Satu tujuan dengan dua cara. Satunya tujuan adalah supaya manusia kufur (ingkar) dan syirik (menduakan) Allah SWT dan mati belum sempat bertaubat, terminal paling akhir dari dua makhluk ini ; kafir dan musyrik tempatnya adalah neraka Jahannam-kekal selamanya.
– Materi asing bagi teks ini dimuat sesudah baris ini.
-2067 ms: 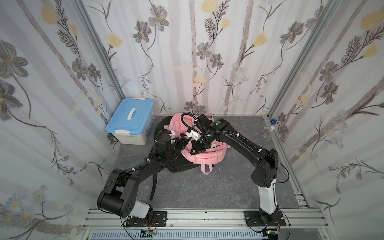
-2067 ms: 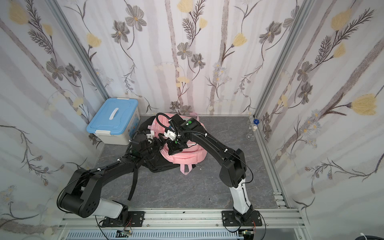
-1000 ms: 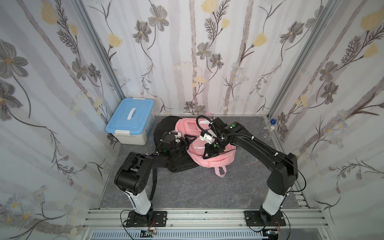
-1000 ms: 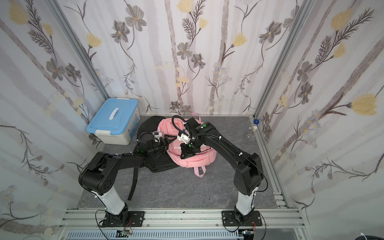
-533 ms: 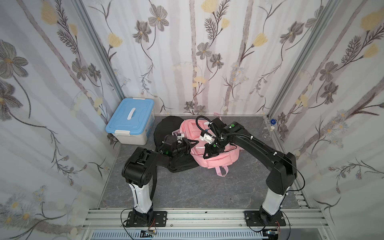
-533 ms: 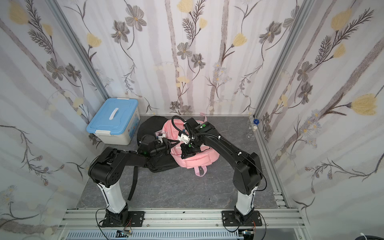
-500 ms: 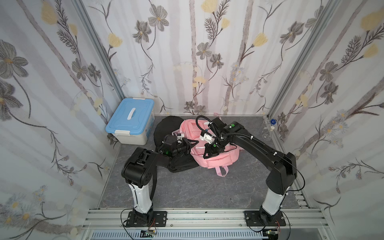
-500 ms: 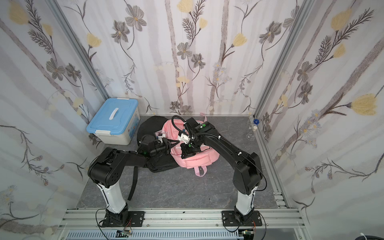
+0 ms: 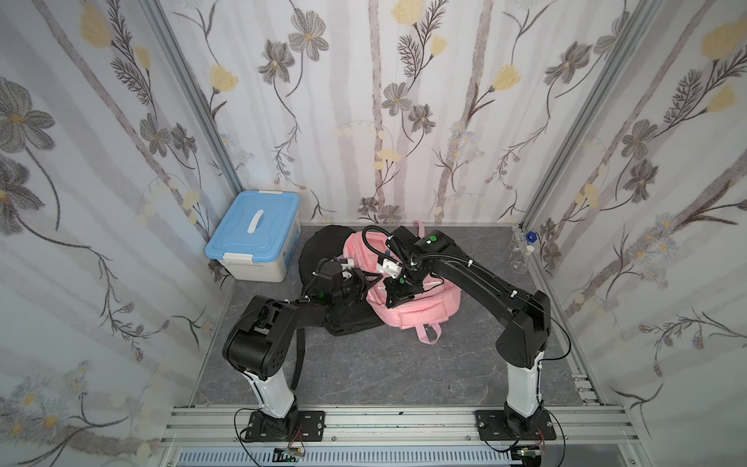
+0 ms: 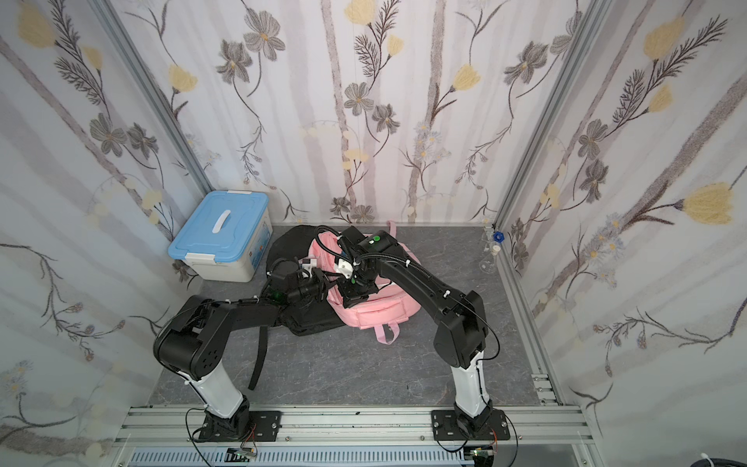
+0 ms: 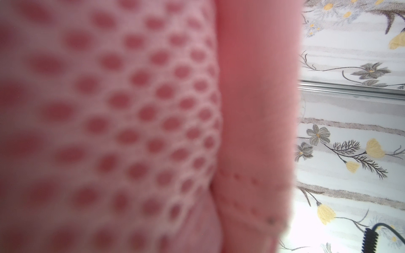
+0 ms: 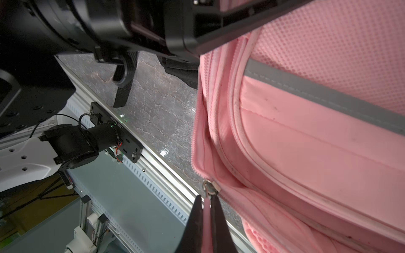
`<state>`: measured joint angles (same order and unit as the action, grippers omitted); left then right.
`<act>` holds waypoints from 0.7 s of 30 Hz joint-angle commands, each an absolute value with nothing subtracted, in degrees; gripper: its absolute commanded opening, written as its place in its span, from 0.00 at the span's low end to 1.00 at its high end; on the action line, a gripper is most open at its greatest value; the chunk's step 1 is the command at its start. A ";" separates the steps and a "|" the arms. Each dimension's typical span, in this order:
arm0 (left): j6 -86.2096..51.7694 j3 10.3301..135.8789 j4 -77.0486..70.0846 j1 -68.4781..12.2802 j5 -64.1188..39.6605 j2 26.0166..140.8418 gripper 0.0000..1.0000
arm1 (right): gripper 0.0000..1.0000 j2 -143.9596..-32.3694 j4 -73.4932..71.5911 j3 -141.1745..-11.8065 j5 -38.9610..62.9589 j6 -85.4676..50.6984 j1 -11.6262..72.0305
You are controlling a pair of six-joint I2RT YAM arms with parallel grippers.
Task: Zip up the backpack
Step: Zip the zipper on the backpack.
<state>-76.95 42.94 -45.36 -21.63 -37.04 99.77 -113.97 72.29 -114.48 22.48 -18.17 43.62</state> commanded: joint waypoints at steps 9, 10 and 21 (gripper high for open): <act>-74.53 42.79 -44.87 -21.93 -35.33 98.73 0.00 | 0.00 -119.07 70.03 -124.94 24.26 -21.58 48.09; -74.44 42.65 -44.65 -21.89 -35.09 98.66 0.00 | 0.00 -119.72 70.42 -126.44 23.10 -21.92 48.37; -74.43 41.95 -43.47 -21.80 -34.56 96.74 0.00 | 0.00 -129.69 72.75 -143.00 15.53 -25.52 51.82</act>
<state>-74.98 42.13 -42.02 -21.56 -35.64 97.27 -128.53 85.38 -140.38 10.26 -23.79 50.89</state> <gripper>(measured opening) 0.163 0.076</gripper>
Sedangkan dua cara adalah berkesesuian dan berkesepakatan Iblis dan hawa napsu dalam mendurhakai Allah SWT. Apabila Iblis mengambil jalan godaan taat sehingga menjadikan manusia taat se taat-taatnya, lalu ditiupkan rasa sombong (takabbur) karena sudah duduk pada derajat taat, kemudian hawa napsu meng - acc - taat - taat tersebut dengan menumpang rasa aman, rasa nyaman, rasa tenang, rasa senang, rasa terhormat dengan taat di mata manusia, rasa terkenal sebagai orang-orang taat yang dipublish, rasa termulia karena diberi mic untuk bicara, rasa-rasanya sudah berhak sebagai penghuni surga dan seluruh kenikmatan Aden, Makwa, Salam, Na'im, Muqamah, Amin, sehingga Al Firdausi. Tertipulah si taat, si 'abid, si 'alim, si zahid, si fadhil, si shaleh, si karim dengan tipuan bayang-bayang atau fatamorgana surga yang dilukis oleh Iblis dan Dajjal.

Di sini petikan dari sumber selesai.